Does TiCDC support full + incremental replication to Kafka?

Note:
This topic has been translated from a Chinese forum by GPT and might contain errors.

Original topic: Ti CDC是否支持全量+增量复制到kafka

| username: TiDBer_rYOSh9JN

Is it feasible to restart incremental synchronization from 00:00 on the same day after discovering the issue in the morning, given that the cluster crashed at midnight and the CDC is used to synchronize order data to Kafka?

| username: tidb菜鸟一只 | Original post link

It depends on whether your TiDB’s GC data at midnight still exists. If it doesn’t, you can only perform a full + incremental replication to Kafka again.

| username: TiDBer_rYOSh9JN | Original post link

How to perform full replication to Kafka?

| username: MrSylar | Original post link

It is not supported. Setting it to 0 means starting replication from the current point in time. TiCDC is positioned as an incremental tool.

| username: tidb菜鸟一只 | Original post link

CDC indeed does not support full data, only changes. Full data needs to be exported to the downstream database first through Dumpling or DM.

| username: xfworld | Original post link

You can obtain the latest snapshot through select and push the data in a Kafka-compatible format.

Before pushing the full data, you can start TiCDC’s incremental subscription.

However, this might lead to data duplication issues… which can be quite tricky.

| username: TiDBer_rYOSh9JN | Original post link

Is there a plan for TiDB CDC to support full data in the future?

| username: TiDBer_rYOSh9JN | Original post link

The issue can be resolved by setting tidb_gc_life_time to 24 hours with the following configuration:

  • --start-ts: Specifies the start TSO for the changefeed. The TiCDC cluster will start pulling data from this TSO. The default is the current time.
| username: linnana | Original post link

TiCDC is an incremental synchronization tool that supports pulling data from a specific point in time.

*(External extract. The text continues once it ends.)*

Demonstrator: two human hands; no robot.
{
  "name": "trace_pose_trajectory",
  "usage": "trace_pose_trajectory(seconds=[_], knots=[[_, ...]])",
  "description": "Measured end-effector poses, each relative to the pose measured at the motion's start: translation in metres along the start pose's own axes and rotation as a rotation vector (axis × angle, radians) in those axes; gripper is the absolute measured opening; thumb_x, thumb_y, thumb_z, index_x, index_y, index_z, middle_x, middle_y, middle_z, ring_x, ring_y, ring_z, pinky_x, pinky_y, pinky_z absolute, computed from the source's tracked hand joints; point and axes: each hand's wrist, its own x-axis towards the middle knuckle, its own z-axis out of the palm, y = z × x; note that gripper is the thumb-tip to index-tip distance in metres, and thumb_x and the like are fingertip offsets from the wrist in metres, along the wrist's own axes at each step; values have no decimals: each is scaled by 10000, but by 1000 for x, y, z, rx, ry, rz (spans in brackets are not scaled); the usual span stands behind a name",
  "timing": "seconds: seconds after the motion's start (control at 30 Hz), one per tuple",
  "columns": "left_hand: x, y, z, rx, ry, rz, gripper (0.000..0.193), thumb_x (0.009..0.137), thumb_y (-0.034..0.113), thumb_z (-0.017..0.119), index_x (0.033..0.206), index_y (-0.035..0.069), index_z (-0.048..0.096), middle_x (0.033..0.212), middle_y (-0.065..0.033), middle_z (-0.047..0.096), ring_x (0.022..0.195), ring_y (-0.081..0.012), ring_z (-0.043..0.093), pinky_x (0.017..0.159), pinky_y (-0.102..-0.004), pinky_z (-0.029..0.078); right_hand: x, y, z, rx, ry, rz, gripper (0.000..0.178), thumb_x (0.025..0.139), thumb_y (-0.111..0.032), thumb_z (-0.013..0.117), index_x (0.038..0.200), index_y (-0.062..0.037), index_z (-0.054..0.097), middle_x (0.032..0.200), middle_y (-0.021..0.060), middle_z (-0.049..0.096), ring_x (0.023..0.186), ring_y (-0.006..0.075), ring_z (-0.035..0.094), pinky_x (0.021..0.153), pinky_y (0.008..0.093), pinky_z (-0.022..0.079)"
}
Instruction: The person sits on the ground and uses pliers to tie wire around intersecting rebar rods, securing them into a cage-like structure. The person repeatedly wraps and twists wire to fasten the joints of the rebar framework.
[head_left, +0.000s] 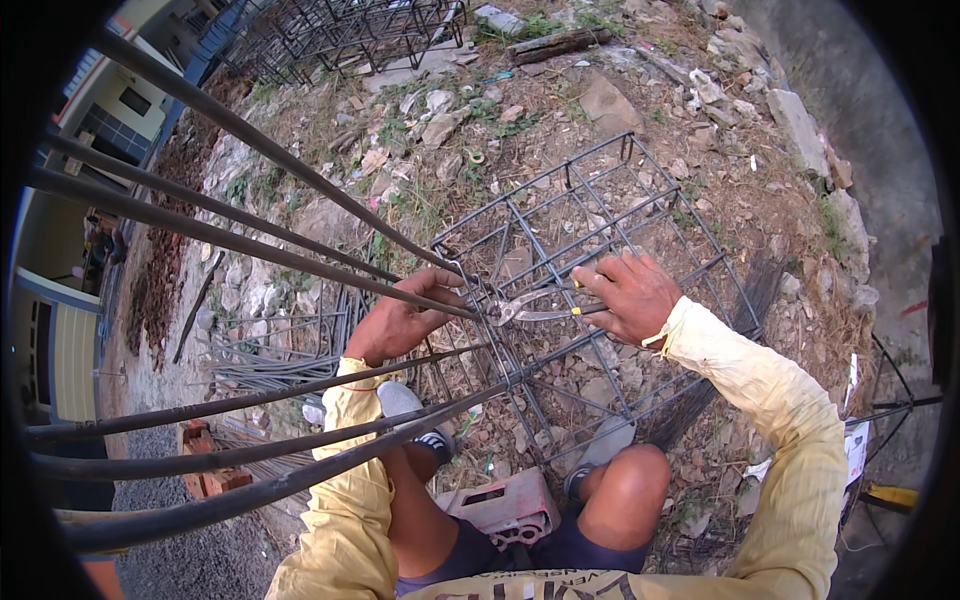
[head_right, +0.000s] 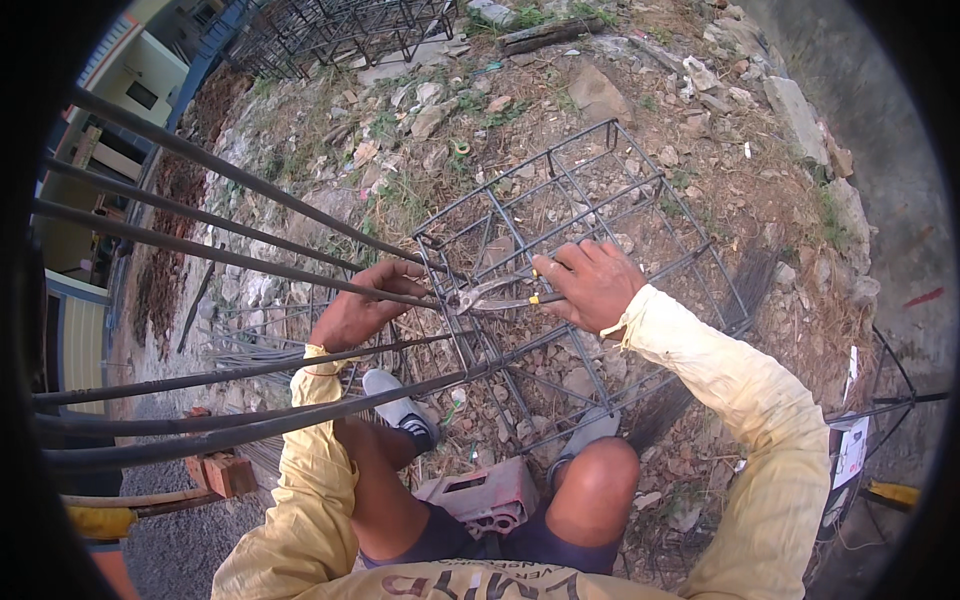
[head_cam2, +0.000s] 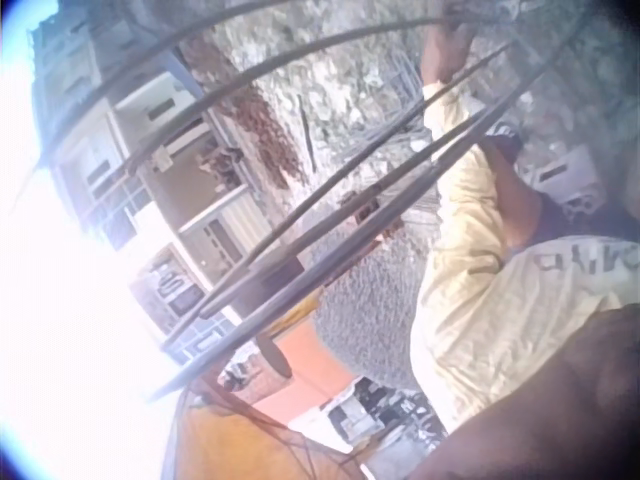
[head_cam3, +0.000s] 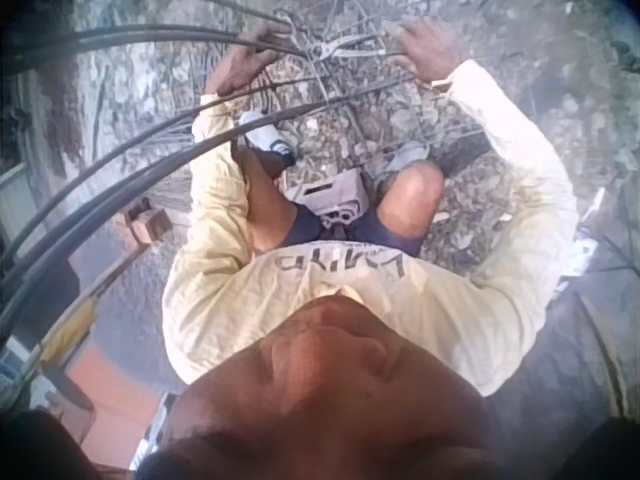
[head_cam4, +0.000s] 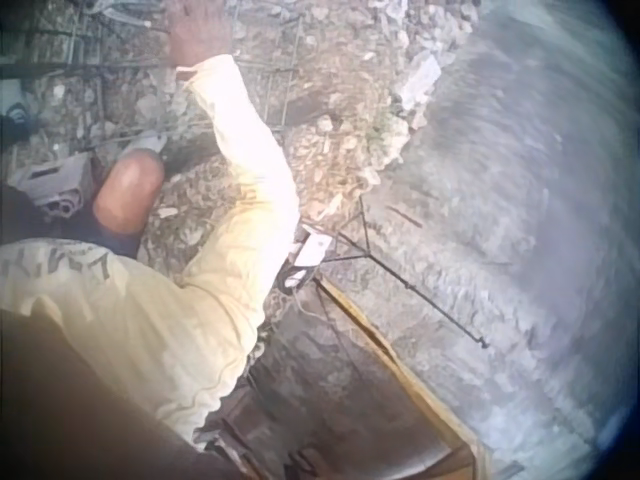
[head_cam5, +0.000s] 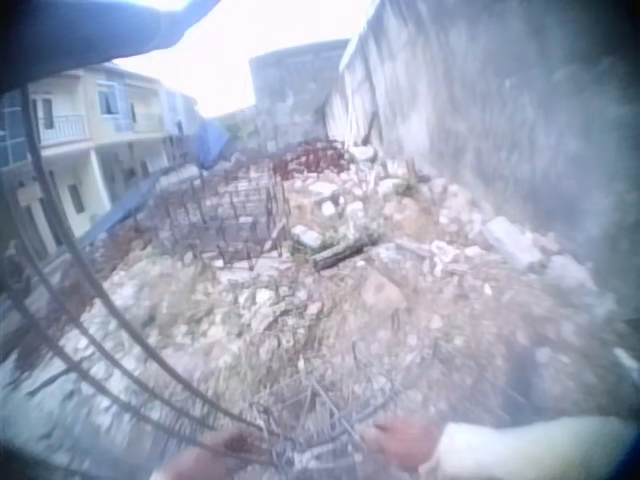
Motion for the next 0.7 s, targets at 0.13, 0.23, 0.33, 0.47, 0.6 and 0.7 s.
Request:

| username: cassblanca | Original post link

--start-ts: Specifies the start TSO for the changefeed. The TiCDC cluster will begin pulling data from this TSO, defaulting to the current time. As mentioned above, it depends on the GC life time of the TiDB cluster.

| username: TiDB_C罗 | Original post link

If the data volume is not very large, you can generate a full amount in TiDB by exporting and then importing.

| username: system | Original post link

This topic was automatically closed 60 days after the last reply. New replies are no longer allowed.